**Your goal**. Return the run of lines below that opens with the line containing "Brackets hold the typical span" and closes with the line containing "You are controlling", keeping each one exact.

╭─ Given information

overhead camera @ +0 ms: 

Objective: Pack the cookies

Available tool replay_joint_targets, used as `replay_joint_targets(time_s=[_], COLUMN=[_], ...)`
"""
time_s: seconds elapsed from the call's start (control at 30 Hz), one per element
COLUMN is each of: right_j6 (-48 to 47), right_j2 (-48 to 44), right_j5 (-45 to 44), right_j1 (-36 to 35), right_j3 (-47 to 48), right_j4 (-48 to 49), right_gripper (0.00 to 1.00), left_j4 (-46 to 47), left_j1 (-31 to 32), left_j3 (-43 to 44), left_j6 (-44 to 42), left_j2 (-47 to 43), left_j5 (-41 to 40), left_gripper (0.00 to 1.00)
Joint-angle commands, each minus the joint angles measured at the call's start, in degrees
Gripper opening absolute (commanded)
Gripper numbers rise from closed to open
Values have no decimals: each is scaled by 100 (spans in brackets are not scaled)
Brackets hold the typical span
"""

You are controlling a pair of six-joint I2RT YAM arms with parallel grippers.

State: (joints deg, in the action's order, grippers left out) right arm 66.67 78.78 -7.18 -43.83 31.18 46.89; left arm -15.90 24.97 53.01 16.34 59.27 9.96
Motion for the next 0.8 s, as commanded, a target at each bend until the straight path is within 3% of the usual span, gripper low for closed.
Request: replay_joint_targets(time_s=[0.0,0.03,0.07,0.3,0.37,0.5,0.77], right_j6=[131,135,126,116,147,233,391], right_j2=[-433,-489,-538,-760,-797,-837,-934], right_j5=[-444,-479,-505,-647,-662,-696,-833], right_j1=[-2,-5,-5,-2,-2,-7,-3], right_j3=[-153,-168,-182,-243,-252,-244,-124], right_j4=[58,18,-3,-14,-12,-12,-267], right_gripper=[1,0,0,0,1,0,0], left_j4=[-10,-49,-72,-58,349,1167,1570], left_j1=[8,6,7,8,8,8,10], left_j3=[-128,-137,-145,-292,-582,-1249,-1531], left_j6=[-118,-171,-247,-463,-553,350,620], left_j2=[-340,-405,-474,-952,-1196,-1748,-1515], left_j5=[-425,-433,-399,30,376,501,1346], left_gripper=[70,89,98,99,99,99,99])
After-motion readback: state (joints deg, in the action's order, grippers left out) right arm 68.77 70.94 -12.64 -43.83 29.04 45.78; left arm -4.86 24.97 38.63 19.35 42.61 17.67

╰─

**Task response**.
Brackets hold the typical span
"""

You are controlling a pair of six-joint I2RT YAM arms with parallel grippers.

There is nothing else to this exercise.